Given data Block Start

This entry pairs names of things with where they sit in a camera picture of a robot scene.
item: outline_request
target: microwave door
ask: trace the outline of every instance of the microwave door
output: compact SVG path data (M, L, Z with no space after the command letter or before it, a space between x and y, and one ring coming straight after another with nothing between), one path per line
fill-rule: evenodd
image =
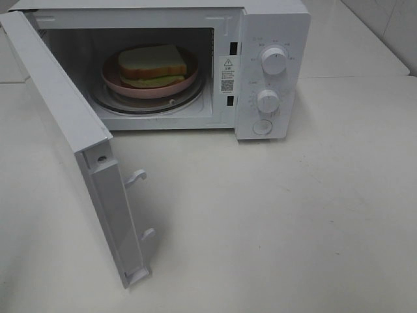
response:
M26 77L33 104L38 106L46 128L51 125L53 129L50 135L54 146L65 147L66 156L70 156L82 174L123 286L127 288L149 274L141 245L153 230L138 236L125 190L138 178L144 179L145 172L138 170L122 179L119 163L111 150L110 132L25 15L1 14L0 23L3 27L0 31L7 36ZM48 121L44 121L44 116L48 116Z

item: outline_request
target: microwave
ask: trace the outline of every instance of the microwave
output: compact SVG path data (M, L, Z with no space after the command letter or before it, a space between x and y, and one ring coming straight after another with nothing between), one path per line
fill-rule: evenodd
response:
M121 177L110 130L284 138L310 16L299 0L20 0L0 23L51 139L85 181L127 288L150 273L143 244L154 230L134 225L126 189L146 172ZM164 44L195 57L187 88L143 99L105 84L112 55Z

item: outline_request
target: power knob
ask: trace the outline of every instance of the power knob
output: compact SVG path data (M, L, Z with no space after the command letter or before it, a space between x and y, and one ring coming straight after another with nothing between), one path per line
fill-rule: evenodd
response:
M270 89L262 90L257 95L258 110L262 113L274 113L280 108L280 97L278 94Z
M262 68L265 73L277 75L287 67L287 52L279 46L268 47L261 55Z

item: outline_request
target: pink plate
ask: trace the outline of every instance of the pink plate
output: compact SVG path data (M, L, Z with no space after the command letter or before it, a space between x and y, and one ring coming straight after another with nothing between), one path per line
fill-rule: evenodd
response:
M185 63L187 64L188 70L188 73L185 76L185 80L183 80L182 82L175 83L173 85L168 85L165 87L148 89L125 87L126 85L122 84L122 82L120 81L119 68L117 64L117 57L120 52L113 54L106 60L106 62L104 62L102 68L103 80L111 90L115 91L120 95L124 95L130 98L156 99L172 96L191 86L191 84L197 78L198 74L198 61L194 57L194 55L192 55L189 51L183 48L177 47L177 49L180 52Z

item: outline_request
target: label
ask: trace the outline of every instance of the label
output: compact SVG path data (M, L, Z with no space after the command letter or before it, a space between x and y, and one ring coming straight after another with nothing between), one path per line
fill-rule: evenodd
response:
M228 55L219 57L219 92L224 95L237 93L237 74L239 70L239 56Z

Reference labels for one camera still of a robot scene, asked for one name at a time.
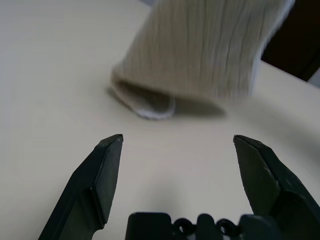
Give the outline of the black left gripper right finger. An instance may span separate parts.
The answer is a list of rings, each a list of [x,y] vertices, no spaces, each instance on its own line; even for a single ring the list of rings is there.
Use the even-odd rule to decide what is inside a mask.
[[[272,217],[284,240],[318,240],[320,207],[300,179],[262,142],[243,135],[233,142],[253,213]]]

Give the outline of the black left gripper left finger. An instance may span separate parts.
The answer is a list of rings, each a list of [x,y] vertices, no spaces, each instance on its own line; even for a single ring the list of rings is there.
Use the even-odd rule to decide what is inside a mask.
[[[72,173],[39,239],[91,240],[108,222],[116,192],[123,135],[101,140]]]

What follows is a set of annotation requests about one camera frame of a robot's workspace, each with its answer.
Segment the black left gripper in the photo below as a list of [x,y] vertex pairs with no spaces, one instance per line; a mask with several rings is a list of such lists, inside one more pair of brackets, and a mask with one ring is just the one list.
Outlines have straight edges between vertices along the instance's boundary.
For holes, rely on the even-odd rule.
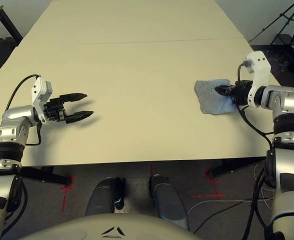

Given data Block End

Activity:
Copy out only the lines above from the one with "target: power knob" to the one with "ask: trace the outline of every instance of the pink", inclusive, exactly as they stand.

Solution to the problem:
target: power knob
ask: trace the outline of every instance of the power knob
output: compact SVG path data (M, L, Z with no space after the command letter or before it, a space between x and y, and one ring coming straight after another with nothing between), one path per line
fill-rule: evenodd
response:
M270 89L262 90L257 95L258 110L262 113L274 113L280 108L280 97L278 94Z
M262 68L265 73L277 75L287 67L287 52L279 46L268 47L261 55Z

item: outline_request
target: pink plate
ask: trace the outline of every instance of the pink plate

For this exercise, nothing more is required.